When I was a young man, not so very long ago, I was a primary school teacher in the poorer part of Rotherham. My headmistress told me that the father of a child in my class was in prison, and that that was a great disgrace--to the street and to everyone. However, I know of streets today in which almost every resident has been to prison at some stage. Does that mean that we have become a much more criminal society or have we failed, for reasons of expediency, to tackle the problems of why people commit crime, and of what to do with criminals?

I fear that the answer to the second question is yes. I have heard many a speech over the past 30 years extolling the virtues of tough prison sentences and punishment, but the crime rate has not gone down. It has gone up, although it is falling again now. Even so, the prison population has risen, not fallen--so what has gone wrong?

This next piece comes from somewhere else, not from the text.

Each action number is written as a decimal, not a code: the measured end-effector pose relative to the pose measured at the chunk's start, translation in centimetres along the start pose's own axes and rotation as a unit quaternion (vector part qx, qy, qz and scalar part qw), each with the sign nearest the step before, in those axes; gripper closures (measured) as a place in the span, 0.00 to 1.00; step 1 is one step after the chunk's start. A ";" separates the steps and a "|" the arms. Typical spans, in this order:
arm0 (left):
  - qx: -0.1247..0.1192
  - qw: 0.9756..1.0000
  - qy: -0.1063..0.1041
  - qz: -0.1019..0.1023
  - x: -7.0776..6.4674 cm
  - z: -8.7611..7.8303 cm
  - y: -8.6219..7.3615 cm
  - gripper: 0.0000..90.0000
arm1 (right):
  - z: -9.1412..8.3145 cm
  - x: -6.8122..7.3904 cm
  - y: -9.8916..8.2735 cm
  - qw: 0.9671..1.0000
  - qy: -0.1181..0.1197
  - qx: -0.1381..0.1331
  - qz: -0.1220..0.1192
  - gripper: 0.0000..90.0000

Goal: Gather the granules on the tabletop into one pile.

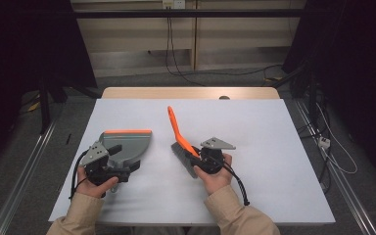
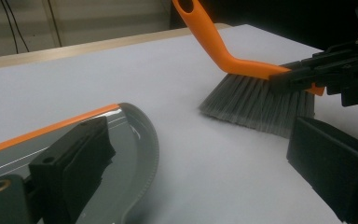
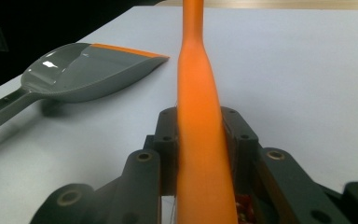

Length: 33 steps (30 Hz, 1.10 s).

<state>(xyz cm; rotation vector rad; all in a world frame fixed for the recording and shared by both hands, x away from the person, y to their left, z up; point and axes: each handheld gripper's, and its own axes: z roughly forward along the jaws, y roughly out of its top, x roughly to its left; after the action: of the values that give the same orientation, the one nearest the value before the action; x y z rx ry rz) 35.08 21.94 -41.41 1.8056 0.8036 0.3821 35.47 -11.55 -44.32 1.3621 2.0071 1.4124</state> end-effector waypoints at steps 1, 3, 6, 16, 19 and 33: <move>0.000 1.000 0.000 0.001 0.0 0.0 0.0 0.07 | -0.1 -0.1 0.0 1.000 0.001 0.001 -0.002 0.79; 0.000 1.000 0.000 0.001 0.0 0.0 0.0 0.07 | -0.2 -0.2 0.0 1.000 -0.002 0.002 -0.003 0.79; -0.002 1.000 0.000 0.000 0.0 -0.1 0.0 0.07 | -0.3 -0.5 0.0 1.000 0.000 0.001 0.001 0.79; -0.002 1.000 0.000 0.000 -0.1 -0.1 0.1 0.07 | -0.7 -1.1 0.1 1.000 0.002 0.004 0.001 0.79; -0.001 1.000 0.001 0.001 -0.1 -0.1 0.1 0.07 | -0.9 -1.2 0.3 1.000 0.003 0.002 -0.003 0.79; 0.000 1.000 -0.002 -0.001 -0.1 -0.2 0.2 0.07 | -3.3 -2.4 3.0 0.999 0.008 -0.037 -0.009 0.79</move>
<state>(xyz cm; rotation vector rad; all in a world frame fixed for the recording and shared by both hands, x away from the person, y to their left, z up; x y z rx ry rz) 34.92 21.95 -41.18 1.8050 0.8010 0.3770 35.82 -15.22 -40.85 1.3020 1.9513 1.4804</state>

I concede immediately that imprisonment is necessary in certain cases. I am neither a fool, nor a soft libertarian. I believe that people who rape and rob, harm and murder should go to prison, and that prison must meet three criteria. It must be a place for punishment, rehabilitation and repayment. By the latter term, I mean that prisoners must be able to repay their debt to society.

At present, overcrowding means that many prisons lack any form of educational provision and provide no means of rehabilitation. They fail on every conceivable score. That has not always been the case, so who is to blame for the present situation? That question immediately reopens the debate, and the slanging match about where the fault lies begins again.

I have always found that counter-productive, even though it was I who posed the question that sent the House into a spiral earlier. I asked why the Conservative Opposition criticise prisoner releases when the previous Conservative Government a few years ago increased the amount of remission that could be earned in a sentence.

Penal reform over the past 25 or 30 years has taken us away from the absolute deterrent of the death penalty and towards incarceration. Life sentences do not last for life, but for a set period of time. People serving a very long prison sentence are often released on parole or on licence, which contains a degree of supervision and of reintegration into society. That is a good thing.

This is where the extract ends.